Pears was born in Farnham, Surrey, the youngest of the seven children of Arthur Grant Pears and his wife, Jessie Elizabeth de Visme, née Luard. Arthur Pears was a civil engineer and successful businessman, who spent much of his time working overseas. The biographers Christopher Headington and Donald Mitchell both remark on two contrasting strands in Pears's heredity: the Luard family was notable for its naval and military connexions, and on the Pears side there was a strong religious tradition, both Anglican and Quaker.[n 1] Mitchell comments that Pears's lifelong pacifism stemmed from the Quaker side of the family, and adds, "There was indeed something of the patrician Quaker in his looks, manners, and deeds. His habitual charm and courtesy rarely deserted him."[2]

Although his father, and sometimes his mother, were absent abroad for long periods, Pears evidently had a happy childhood.[2] He enjoyed his schooldays at his prep school, The Grange, and his public school, Lancing College, which he attended from 1923 to 1928. He showed considerable talent for music, both as a pianist and as a singer, playing leading roles in school productions of Gilbert and Sullivan operas.[3] He was a capable and enthusiastic cricketer, and remembered all his life the pride he felt in scoring 81 not out in a trial match against Surrey at the Oval.[4] Lancing had a strong Christian tradition; while there, Pears felt a sense of vocation for the priesthood, but increasingly found this impossible to reconcile with his growing awareness of his homosexuality.[5]

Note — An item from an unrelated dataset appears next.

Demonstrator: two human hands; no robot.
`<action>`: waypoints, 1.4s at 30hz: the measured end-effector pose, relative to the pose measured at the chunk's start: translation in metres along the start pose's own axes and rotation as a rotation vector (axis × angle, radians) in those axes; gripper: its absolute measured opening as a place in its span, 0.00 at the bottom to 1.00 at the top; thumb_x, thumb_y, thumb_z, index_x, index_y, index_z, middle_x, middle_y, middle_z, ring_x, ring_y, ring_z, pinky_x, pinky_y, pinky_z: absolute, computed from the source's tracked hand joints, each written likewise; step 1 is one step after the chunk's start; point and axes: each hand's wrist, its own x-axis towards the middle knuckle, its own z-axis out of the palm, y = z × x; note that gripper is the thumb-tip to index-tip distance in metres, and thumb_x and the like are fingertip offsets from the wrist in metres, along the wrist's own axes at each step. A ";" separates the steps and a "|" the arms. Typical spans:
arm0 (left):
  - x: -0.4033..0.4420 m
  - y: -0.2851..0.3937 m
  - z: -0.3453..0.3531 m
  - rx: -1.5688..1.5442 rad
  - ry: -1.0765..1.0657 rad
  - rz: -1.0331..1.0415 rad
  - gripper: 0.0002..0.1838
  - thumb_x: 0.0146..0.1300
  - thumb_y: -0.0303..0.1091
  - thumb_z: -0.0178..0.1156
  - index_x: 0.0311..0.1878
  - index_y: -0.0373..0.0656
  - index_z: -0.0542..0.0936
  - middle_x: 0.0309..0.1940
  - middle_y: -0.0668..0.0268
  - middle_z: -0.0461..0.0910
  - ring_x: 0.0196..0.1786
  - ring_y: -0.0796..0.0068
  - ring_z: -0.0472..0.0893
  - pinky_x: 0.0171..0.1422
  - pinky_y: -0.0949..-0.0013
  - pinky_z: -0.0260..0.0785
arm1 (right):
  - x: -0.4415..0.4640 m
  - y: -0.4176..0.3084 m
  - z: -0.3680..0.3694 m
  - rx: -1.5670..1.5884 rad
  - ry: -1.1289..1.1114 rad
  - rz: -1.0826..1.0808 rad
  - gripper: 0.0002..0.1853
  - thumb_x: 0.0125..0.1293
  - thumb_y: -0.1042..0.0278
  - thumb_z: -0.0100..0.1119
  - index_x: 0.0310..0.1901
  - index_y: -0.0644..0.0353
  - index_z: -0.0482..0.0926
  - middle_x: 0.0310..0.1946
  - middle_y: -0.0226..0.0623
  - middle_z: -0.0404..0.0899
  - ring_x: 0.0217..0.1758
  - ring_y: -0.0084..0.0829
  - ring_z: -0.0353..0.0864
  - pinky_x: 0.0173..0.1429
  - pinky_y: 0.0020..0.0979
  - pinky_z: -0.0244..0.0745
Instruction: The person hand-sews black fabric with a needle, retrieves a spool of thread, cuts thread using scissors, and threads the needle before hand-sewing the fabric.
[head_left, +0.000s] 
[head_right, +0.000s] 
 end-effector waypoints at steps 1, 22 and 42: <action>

In 1928 Pears went to Keble College, Oxford, to study music. He was not at this stage sure whether his musical future was as a singer or as player; during his brief time at the university he was appointed temporary assistant organist at Hertford College, which was useful practical experience.[6] Headington comments that a musical conservatoire such as the Royal College of Music would have suited Pears better than the Oxford course, but at the time it was seen as a natural progression for an English public school boy to continue his education at Oxford or Cambridge. In the event Pears did not take to Oxford's academic regime, which required him to study a range of subjects before specialising in music. He failed the first-year examinations (Moderations) and though he was entitled to resit them he decided against doing so, and went down from Oxford.[6]

Teacher and singer

With no clear idea of his future, Pears took a teaching post at his old preparatory school in 1929.[7] Among his dearest friends were the twins Peter and Nell Burra; Peter was a close friend from Lancing days, and Nell looked on Pears as almost another brother.[8] She urged him not to drift into a lifetime of schoolmastering, and he concluded that his future lay in singing. He later said that it was hearing the tenor Steuart Wilson (a distant cousin) singing the Evangelist in J S Bach's St Matthew Passion that "started me off".[9] He successfully applied for admission to the Royal College of Music in London, first as a part-time student and then, having been awarded a scholarship, studying full-time from 1934. He appeared in student productions of opera, finding himself wholly at home on the stage, and learning from the experience of singing Delius under Sir Thomas Beecham and roles in works by Mozart and Puccini.[10] But, as at Oxford, he failed to complete the course. He chafed at subsisting on a student's limited funds, and wanted a good, steady income. He auditioned for the BBC and was given a two-year contract as a member of a small vocal ensemble.[11]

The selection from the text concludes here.